**Work instructions**
From the records below, copy out exactly the lines from the one containing "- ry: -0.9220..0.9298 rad" to the one containing "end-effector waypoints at", both included. Add nothing else.

Items from a data source:
□ □ □ □ □
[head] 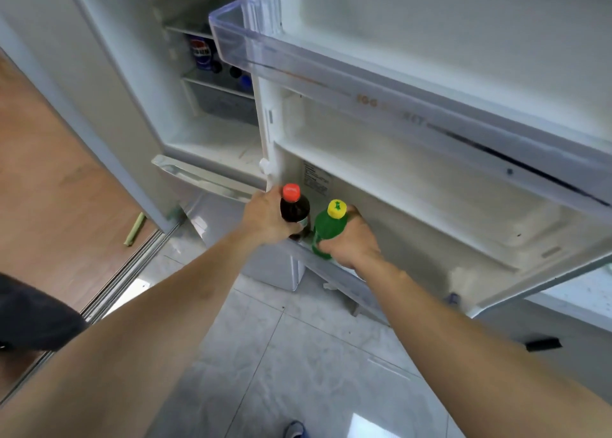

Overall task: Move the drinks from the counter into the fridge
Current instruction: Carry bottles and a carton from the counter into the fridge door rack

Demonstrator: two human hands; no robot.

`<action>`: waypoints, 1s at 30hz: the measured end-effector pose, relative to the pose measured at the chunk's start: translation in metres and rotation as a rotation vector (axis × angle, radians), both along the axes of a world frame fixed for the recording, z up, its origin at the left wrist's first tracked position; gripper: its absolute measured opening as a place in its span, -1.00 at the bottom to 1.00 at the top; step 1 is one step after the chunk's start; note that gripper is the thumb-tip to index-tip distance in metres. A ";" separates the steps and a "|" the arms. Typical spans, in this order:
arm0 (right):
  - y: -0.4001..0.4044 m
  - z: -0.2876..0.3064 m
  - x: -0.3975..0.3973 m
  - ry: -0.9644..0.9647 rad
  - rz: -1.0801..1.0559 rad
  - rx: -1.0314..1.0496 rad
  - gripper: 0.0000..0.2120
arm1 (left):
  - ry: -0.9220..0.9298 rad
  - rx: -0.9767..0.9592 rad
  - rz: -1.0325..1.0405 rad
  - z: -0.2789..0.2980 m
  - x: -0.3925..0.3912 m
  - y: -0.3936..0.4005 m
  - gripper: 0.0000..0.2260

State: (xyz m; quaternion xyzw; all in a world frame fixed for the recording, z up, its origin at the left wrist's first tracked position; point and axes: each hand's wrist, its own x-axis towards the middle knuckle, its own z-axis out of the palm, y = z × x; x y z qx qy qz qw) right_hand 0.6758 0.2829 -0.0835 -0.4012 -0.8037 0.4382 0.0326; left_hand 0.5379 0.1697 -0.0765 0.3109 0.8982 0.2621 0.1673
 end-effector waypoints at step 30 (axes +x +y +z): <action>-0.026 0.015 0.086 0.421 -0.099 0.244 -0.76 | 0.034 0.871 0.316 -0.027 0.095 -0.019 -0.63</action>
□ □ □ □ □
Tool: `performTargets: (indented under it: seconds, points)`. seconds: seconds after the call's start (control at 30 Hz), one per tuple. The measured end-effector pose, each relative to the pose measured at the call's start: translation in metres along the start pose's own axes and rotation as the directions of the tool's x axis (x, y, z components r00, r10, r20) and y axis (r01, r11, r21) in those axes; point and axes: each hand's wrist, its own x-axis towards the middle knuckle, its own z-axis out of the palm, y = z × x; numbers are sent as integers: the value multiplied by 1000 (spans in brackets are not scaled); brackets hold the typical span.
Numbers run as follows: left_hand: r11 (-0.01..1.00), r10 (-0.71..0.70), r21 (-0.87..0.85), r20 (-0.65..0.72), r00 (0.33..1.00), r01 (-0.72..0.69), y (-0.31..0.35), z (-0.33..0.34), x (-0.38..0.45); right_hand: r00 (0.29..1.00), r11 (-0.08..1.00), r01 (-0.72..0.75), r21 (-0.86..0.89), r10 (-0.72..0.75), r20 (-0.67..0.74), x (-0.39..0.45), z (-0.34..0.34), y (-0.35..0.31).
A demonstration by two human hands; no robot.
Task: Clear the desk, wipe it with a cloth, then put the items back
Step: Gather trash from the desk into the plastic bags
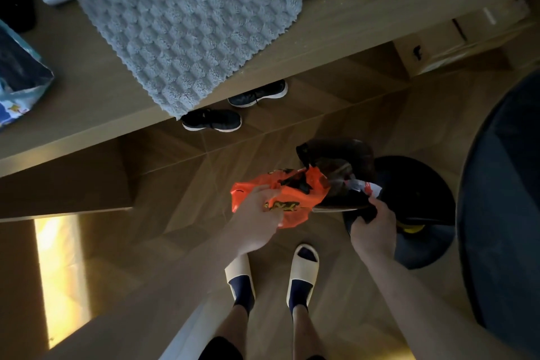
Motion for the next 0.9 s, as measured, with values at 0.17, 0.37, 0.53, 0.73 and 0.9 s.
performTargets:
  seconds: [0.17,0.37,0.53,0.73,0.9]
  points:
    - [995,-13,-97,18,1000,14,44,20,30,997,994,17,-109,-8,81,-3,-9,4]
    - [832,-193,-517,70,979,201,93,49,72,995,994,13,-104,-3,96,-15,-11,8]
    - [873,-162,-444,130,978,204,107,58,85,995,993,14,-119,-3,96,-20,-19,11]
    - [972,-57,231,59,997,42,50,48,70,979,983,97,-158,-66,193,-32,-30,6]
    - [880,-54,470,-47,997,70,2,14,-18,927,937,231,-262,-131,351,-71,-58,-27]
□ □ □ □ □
**Worked solution**
  - ry: -0.9220..0.9298 rad
  - rx: -0.9767..0.9592 rad
  - rz: -1.0325..1.0405 rad
  - z: -0.2789..0.2980 m
  - x: -0.3925..0.3912 m
  - y: -0.3936..0.4005 m
  - gripper: 0.0000..0.2260

State: (xyz m; quaternion xyzw; all in a world frame fixed for the recording, z up, its origin at the left wrist's first tracked position; point and axes: each hand's wrist, its own x-axis towards the middle knuckle, its own z-axis out of the palm, y = z × x; x y z qx qy qz qw) right_hand 0.6758 0.2829 -0.0835 -0.4012 -0.8037 0.4382 0.0326; left_hand 0.5379 0.1697 -0.0765 0.3109 0.8982 0.2621 0.1673
 end-effector waypoints at step 30 (axes +x +y +z): <action>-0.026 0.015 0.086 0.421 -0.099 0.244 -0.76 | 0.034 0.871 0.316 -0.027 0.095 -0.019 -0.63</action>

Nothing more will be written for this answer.